I was sorry I’d said it; it disconcerted him. He scooped up the photographs and put them back in their envelope. I looked at my watch. I hadn’t any place to go, but I thought it was better to leave.

‘Hold on’ he said, gripping my wrist. ‘Sure I loved her. But it wasn’t that I wanted to touch her.’ And he added, without smiling: ‘Not that I don’t think about that side of things. Even at my age, and I’ll be sixty-seven January ten.
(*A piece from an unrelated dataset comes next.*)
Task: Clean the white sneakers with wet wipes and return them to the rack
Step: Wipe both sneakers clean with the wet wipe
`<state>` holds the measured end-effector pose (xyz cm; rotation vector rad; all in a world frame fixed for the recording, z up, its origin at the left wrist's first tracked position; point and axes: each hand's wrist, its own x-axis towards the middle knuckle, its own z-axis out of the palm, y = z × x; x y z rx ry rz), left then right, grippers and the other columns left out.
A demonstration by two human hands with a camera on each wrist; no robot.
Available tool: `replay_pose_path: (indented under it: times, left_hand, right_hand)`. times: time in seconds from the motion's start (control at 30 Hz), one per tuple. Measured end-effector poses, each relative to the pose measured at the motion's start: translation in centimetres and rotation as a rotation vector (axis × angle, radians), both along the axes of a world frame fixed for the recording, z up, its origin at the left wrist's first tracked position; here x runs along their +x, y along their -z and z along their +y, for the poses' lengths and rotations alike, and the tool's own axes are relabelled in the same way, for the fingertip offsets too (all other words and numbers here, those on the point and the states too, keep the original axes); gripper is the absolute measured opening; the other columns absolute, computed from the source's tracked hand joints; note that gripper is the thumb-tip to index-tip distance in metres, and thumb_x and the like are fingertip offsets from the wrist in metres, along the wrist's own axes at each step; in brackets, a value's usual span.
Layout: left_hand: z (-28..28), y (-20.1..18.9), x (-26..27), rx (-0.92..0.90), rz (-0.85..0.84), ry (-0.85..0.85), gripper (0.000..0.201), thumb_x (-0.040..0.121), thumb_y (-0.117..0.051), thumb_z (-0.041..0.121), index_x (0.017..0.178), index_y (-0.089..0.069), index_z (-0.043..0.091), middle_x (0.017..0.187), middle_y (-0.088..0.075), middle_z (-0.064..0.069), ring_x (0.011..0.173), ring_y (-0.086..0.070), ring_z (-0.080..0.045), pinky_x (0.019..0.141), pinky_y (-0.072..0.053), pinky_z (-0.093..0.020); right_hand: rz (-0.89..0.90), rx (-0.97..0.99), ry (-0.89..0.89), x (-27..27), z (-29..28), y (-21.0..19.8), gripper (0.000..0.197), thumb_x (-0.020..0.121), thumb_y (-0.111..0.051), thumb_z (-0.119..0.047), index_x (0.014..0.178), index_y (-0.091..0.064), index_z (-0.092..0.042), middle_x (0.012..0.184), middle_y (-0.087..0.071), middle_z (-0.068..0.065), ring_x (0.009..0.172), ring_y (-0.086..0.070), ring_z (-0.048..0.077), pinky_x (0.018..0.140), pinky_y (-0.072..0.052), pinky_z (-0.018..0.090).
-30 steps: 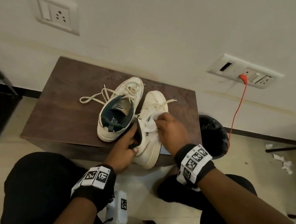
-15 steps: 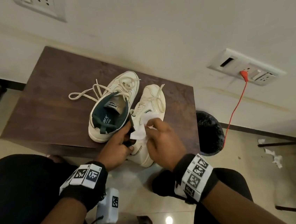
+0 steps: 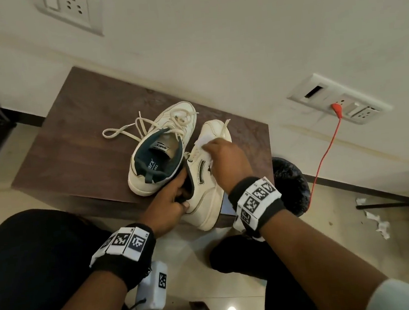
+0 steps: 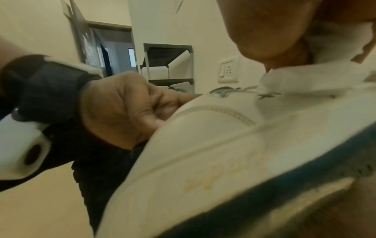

It’s a peculiar fact – but, the older I grow, that side of things seems to be on my mind more and more. I don’t remember thinking about it so much even when I was a youngster and it’s every other minute. Maybe the older you grow and the less easy it is to put thought into action, maybe that’s why it gets all locked up in your head and becomes a burden. Whenever I read in the paper about an old man disgracing himself, I know it’s because of this burden. But’ – he poured himself a jigger of whisky and swallowed it neat – ‘I’ll never disgrace myself. And I swear, it never crossed my mind about Holly. You can love somebody without it being like that. You keep them a stranger who’s a friend.’